Obedecendo a uma estratégia de criação de novos públicos, de dinamização do debate em torno das questões da imagem e dos novos modos de significar, de reflexão a propósito de um sector audiovisual cuja afirmação regional repercute em termos da afirmação global da realidade local, a Programação foi sendo ampliada e diversificada de módulo para módulo, aliando a componente lúdica a um quadro conceptual exigente e interpelativo, dando a ver aquilo que habitualmente não é visto e questionando aquilo que habitualmente não é questionado.
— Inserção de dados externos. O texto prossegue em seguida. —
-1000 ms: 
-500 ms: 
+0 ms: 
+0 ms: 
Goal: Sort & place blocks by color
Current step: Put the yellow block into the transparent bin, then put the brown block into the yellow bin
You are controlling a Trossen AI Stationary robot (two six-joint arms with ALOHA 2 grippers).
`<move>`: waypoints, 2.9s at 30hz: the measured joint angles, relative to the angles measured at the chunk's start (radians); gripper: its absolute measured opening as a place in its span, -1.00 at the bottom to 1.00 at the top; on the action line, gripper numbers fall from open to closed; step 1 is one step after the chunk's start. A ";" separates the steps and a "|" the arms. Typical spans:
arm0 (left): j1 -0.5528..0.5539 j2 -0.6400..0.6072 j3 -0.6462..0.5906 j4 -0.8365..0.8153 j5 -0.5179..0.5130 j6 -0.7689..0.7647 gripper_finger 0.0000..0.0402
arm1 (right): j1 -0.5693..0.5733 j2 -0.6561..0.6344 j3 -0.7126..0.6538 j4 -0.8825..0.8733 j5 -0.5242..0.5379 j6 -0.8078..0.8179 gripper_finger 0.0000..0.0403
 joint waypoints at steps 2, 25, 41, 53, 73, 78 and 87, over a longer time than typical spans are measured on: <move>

Assim, ao mesmo tempo que no ciclo O Olhar de Ulisses, em colaboração com a Cinemateca Portuguesa, se fazia a História do Documentário e se mostrava o Grande Cinema, eram dados incentivos às produções escolares e lançados numerosos ateliers, workshops e masterclasses nas áreas do Cinema, Televisão e Multimédia, todos eles com pedidos de inscrição muito superiores às vagas disponibilizadas. Retrospectivas de autor permitiram revisitar Visconti e dar a conhecer Errol Morris. Ciclos temáticos no domínio do digital e das imagens em 3D, instalações e filmes concerto, a partir dos quais se projectou um olhar renovado sobre os clássicos, deram corpo a um olhar experimental. Relevado o papel estruturante dos festivais, assumida a necessidade da ligação às universidades e apontado o caminho para uma política local de incentivo à produção e exibição de documentários, animação e curtas metragens de ficção abriram-se pistas para o futuro.





A Odisseia nas Imagens 4.0 prossegue o percurso iniciado em Maio de 2000 com “O Homem e a Câmara”, continuado em Outubro e Novembro do mesmo ano com “O Som e a Fúria” e desenvolvido em Março, Abril e Maio de 2001 com “Apocalípticos e Integrados”. Este 4º módulo, estrutura-se em torno do modo como as imagens em movimento, bem como as novas linguagens multimédia reflectiram e reflectem as grandes questões do final do século XX e projectam a aventura do século XXI. Certamente não por acaso A Odisseia nas Imagens 4.0 denomina-se “Como Salvar o Capitalismo/ Outras Paisagens” e obedece já ao modelo de um festival que promove em vários espaços, em simultâneo, ciclos de cinema clássico, retrospectivas de autor, masterclasses, workshops, ciclos temáticos sobre a actualidade, fórums de reflexão, trabalhos experimentais e, naturalmente, também, um sector competitivo no qual se enquadra a competição de escolas.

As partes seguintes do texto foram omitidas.